Criticism is not particularly useful without a proposed alternative. I submit that there are many people right here in Missouri — not just insurance customers — that would be willing to part with a modest amount of money in order to ensure that those who can’t get autism coverage because they can’t afford it are provided for. I would rather see a voluntary system, be it a charity campaign, or a checkbox on your state income tax form or license plate renewal application, etc., with wording along these lines: “Would you like to contribute 1, 5, or 10 dollars to provide help for poor autistic children?” The people who contribute to such a fund would not necessarily be the people who buy insurance, but this would eliminate the deadweight loss.
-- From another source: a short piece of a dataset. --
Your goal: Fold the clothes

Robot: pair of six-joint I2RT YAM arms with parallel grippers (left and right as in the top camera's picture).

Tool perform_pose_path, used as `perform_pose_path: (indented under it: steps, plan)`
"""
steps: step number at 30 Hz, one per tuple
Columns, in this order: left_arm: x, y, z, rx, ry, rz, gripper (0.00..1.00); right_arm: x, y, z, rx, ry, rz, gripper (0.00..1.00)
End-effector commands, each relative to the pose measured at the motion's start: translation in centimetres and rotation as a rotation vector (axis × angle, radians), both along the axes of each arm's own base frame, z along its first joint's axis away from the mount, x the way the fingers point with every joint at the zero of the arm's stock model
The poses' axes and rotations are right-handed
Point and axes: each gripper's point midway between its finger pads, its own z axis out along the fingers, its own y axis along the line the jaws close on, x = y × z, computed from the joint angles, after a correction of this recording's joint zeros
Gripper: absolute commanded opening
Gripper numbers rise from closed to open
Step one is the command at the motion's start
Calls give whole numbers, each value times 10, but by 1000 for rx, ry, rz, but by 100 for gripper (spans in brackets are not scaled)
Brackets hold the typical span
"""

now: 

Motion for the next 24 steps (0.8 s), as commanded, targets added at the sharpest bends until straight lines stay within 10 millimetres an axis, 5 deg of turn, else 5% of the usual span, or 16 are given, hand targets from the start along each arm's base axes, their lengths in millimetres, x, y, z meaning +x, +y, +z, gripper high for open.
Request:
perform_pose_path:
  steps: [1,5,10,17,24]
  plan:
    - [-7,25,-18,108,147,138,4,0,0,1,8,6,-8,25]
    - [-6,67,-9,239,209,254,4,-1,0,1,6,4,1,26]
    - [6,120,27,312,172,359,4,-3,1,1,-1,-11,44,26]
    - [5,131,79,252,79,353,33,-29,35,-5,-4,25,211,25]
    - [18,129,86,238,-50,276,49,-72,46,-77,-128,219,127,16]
Sarah Brodsky has been a prolific writer about the topic of mandatory autism coverage, with a great op-ed and several blog posts, all of which are worth reading.

4 Responses to Despite Admirable Goal, Autism Bill Ill-Conceived

  1. Stefan Kolev

    The logic is actually very sound. We as society can pay for intensive therapy of young autistic children and give them a chance to become self-sufficient and productive adults. Or we can pay for their care for the rest of their lives. The choice is clear.

    Insurance is supposed to cover catastrophic events. Autism qualifies.

  2. Josh Smith

    Stefan, the argument you propose makes sense only if you assume that in either case, society will pay. I propose that it is each individual person or family or local social network’s responsibility to take care of themselves.
    One important argument against socializing the costs of care for autistic children that I neglected to make is this: as individuals or as a society, we have only so many resources with which to do all of the things we need to do. In order to argue that we should be spending money on autism treatment, you must determine what it is that we are now spending money on that deserves it less than autistic children. Such paternalistic decisions are not easy to make and rarely have the consequences one imagines when they are made. Decisions about how individuals’ money should be spent are best left up to the individual who has the local information about what is most important in their life. If they can spare it, they may still donate to a charity which supports autistic children.

  3. Stefan Kolev

    Society will pay for the long-term care of autistic adults. If they do not become self-sufficient then they will be drawing disability for the rest of their lives. That is a fact.

    I am saying that we can save society money by investing in early intervention.

  4. vroman

    “If they do not become self-sufficient then they will be drawing disability for the rest of their lives.”

    Then the unspoken solution is to discontinue disability payments to autistic adults.